South Asians for Human Rights

Promoting Democracy, Upholding Human Rights

A “general sense of impunity surrounding” enforced disappearances in Pakistan exists, states a new report by the United Nations (UN) Human Rights Council (HRC).

The working group said it was unable to obtain any information on any conviction of state agents in relation to acts of enforced disappearances.

At the invitation of the Pakistan government, the working group on Enforced or Involuntary Disappearances had visited the country from September 10-20, 2012.

During the visit, the working group had held meetings with high-level authorities, including those in charge of the implementation of international human rights standards, civil society groups and families of victims of enforced disappearance.

A number of high-ranking government and security officials including the Chief Justice of Pakistan, chief justices of four high courts, the director general of Inter-services Intelligence and the Inspector General of Frontier Corps in Balochistan and Khyber-Pakhtunkhwa were met as well.

According to the report, the working group transmitted 151 cases of missing persons to the government. Of these cases, nine cases have been clarified on the basis of information provided by the source, 42 cases have been clarified on the basis of information provided by the government, one has been deleted, but 99 remain outstanding.

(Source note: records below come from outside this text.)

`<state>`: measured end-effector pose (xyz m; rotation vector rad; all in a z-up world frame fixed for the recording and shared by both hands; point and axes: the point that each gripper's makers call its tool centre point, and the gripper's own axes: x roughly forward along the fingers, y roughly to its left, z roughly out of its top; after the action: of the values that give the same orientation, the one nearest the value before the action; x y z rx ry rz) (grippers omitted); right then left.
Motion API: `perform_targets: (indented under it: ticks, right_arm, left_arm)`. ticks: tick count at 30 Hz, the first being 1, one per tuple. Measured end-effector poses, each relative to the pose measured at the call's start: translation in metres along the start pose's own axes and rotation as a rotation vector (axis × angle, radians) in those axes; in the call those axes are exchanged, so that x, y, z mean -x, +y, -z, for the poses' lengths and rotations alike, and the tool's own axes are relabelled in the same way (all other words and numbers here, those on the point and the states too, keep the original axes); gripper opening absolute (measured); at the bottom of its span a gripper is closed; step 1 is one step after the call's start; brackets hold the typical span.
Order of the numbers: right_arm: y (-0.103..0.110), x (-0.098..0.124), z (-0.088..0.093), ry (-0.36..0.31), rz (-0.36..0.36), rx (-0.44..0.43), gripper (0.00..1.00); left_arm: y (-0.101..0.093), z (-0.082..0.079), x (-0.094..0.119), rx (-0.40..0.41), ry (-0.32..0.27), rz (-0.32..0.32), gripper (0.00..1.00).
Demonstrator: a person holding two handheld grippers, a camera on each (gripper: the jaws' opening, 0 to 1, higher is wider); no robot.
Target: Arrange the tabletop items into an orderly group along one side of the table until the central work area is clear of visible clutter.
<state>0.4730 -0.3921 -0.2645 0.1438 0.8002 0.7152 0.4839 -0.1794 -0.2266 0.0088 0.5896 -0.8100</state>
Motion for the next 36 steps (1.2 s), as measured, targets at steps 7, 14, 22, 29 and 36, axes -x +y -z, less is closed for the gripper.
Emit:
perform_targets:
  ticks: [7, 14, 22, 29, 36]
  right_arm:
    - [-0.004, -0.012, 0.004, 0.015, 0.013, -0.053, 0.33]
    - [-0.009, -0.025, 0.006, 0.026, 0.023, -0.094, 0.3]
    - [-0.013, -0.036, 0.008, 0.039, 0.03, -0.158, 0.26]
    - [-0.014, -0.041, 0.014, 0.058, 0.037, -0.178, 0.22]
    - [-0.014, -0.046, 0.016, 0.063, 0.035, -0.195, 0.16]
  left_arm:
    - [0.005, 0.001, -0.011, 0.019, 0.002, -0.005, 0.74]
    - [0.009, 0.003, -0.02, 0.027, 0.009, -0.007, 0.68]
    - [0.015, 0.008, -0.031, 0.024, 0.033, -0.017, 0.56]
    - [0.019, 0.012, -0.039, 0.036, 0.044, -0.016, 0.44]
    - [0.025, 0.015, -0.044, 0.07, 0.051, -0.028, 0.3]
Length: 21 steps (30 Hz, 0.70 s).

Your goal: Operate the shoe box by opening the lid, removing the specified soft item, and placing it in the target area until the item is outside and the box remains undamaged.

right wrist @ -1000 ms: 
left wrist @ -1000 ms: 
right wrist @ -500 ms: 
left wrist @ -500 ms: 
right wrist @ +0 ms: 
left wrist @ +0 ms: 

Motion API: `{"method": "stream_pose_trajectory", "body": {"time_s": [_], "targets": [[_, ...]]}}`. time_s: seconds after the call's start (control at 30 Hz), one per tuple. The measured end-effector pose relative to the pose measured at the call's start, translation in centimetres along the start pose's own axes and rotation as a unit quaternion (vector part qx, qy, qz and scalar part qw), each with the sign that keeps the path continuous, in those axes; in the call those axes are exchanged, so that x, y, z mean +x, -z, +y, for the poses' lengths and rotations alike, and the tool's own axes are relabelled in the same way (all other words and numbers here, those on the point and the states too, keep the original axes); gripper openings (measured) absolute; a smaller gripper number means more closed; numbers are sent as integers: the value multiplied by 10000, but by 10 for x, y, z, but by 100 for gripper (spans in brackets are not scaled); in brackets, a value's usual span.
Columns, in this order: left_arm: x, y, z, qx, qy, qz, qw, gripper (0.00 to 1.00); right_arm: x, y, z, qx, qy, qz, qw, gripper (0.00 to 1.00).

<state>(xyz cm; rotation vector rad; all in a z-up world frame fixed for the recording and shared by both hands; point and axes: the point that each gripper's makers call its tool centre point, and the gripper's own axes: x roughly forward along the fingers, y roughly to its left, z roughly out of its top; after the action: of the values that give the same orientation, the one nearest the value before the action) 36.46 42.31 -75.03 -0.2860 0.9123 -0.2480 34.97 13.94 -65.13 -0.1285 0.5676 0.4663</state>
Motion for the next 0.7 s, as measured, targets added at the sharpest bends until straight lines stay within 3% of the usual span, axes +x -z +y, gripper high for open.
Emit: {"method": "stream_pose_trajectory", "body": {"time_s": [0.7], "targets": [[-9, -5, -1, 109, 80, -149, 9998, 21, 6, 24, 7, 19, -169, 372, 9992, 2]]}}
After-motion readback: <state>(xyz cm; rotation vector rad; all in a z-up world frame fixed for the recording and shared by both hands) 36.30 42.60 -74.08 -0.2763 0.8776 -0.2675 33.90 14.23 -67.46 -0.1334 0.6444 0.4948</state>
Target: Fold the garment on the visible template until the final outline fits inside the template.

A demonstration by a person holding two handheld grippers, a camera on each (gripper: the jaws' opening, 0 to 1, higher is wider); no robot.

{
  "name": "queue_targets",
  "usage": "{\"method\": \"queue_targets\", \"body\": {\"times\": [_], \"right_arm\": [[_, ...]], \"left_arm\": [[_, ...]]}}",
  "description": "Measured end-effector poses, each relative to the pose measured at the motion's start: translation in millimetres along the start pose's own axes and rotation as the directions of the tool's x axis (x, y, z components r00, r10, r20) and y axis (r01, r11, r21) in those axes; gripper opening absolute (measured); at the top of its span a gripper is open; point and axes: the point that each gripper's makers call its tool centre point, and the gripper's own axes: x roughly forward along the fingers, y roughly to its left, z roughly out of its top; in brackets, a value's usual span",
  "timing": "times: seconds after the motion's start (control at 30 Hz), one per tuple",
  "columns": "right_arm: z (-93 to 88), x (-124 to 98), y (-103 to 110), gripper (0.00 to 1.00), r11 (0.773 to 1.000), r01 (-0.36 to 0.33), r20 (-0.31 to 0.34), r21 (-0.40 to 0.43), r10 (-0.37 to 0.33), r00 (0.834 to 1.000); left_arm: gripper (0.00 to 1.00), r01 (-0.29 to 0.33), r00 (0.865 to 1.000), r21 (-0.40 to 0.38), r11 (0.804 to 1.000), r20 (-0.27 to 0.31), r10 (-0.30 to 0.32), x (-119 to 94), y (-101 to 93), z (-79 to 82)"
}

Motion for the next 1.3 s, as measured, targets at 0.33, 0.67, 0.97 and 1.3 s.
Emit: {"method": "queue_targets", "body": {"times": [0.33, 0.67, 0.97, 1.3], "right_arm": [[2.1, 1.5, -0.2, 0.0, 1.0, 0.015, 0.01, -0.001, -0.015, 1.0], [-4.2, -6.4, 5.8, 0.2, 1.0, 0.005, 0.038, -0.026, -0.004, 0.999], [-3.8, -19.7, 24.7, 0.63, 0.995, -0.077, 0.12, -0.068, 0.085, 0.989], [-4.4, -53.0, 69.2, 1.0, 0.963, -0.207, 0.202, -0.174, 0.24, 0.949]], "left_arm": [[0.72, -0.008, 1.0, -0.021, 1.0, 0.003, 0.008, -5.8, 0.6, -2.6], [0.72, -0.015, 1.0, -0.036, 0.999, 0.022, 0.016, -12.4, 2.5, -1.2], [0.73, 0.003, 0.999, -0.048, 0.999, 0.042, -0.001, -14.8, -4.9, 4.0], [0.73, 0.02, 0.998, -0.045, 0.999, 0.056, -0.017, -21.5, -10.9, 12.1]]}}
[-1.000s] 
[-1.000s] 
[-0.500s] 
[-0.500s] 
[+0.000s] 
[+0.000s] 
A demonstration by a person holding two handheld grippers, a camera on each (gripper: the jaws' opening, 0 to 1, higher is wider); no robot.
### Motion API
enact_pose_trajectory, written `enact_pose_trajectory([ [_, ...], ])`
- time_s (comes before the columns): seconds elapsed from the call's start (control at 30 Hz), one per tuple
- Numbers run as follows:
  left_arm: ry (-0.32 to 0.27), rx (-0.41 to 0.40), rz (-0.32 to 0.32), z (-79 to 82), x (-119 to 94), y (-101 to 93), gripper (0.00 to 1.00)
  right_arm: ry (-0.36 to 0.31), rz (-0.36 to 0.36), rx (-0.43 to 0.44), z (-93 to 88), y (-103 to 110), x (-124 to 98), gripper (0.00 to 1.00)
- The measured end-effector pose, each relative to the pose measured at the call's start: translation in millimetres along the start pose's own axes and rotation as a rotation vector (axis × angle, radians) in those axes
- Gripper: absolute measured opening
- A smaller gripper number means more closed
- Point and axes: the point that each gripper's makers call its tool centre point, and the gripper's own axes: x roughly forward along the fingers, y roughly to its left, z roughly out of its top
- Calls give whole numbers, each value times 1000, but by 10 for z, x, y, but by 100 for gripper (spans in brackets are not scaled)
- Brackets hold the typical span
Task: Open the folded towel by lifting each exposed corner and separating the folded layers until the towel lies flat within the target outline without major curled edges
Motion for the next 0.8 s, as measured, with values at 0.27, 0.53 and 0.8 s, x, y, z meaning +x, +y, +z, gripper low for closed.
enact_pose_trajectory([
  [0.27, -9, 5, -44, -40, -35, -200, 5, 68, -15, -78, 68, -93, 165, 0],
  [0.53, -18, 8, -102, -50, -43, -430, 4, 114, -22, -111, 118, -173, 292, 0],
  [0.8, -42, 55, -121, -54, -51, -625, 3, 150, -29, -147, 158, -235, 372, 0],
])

“In Balochistan alone, some sources alleged that more than 14,000 people are still missing, while the provincial Government recognizes less than a hundred. To date, the Commission of Inquiry on Enforced Disappearances still has more than 500 cases on its docket concerning the whole country.” the report stated.

Inquiries made by the group found that some concerned families were promised that if they did not file a case, their loved ones would be released.

The report states that “Other families were threatened that, if they did file a case, their loved ones would be harmed, or another member of their family would also be abducted.”

In a few cases, the report said, the lawyers defending the families were reportedly themselves victims of enforced disappearance.

According to the families that spoke to the visiting group, some of the abducted persons were released, while others were never seen again. Those who were returned testified to having been held in unofficial secret places of detention and were allegedly threatened not to speak about their period of disappearance.

The same criticism was also made of the Commission of Inquiry, which is said to have limited authority on the various law enforcement or intelligence agencies allegedly involved in the cases of enforced disappearance. The working group received reports that the commission was satisfied with the denial of the accused agency that it had the concerned person in custody.

The commission informed the working group that, should its orders not be complied with, it had the power to initiate criminal proceedings against the potential perpetrators. The working group did not, however, receive any report of such criminal proceedings.

Shedding light on difficulties, according to various sources, “criminals, terrorists and militants from armed groups enjoyed great impunity because, even when investigations were initiated against them, they managed to evade prosecution by using threats against the police, judges and witnesses.”

Victims complained that, even when clearly identified by witnesses, perpetrators were not only never convicted, but never subjected to any effective investigation either.

The working group, despite its reiterated requests, received no information relating to the conviction of state agents in relation to acts of enforced disappearance.

According to the report, no specific measures have been taken until now to address the issue of reparation of victims of enforced disappearances.  The group claimed that the issue cannot be dealt with by “classic court proceedings alone”.

It pointed out that there was no law in Pakistan that specifically addressed the matter of enforced disappearances and urged the country to ratify international conventions on the matter.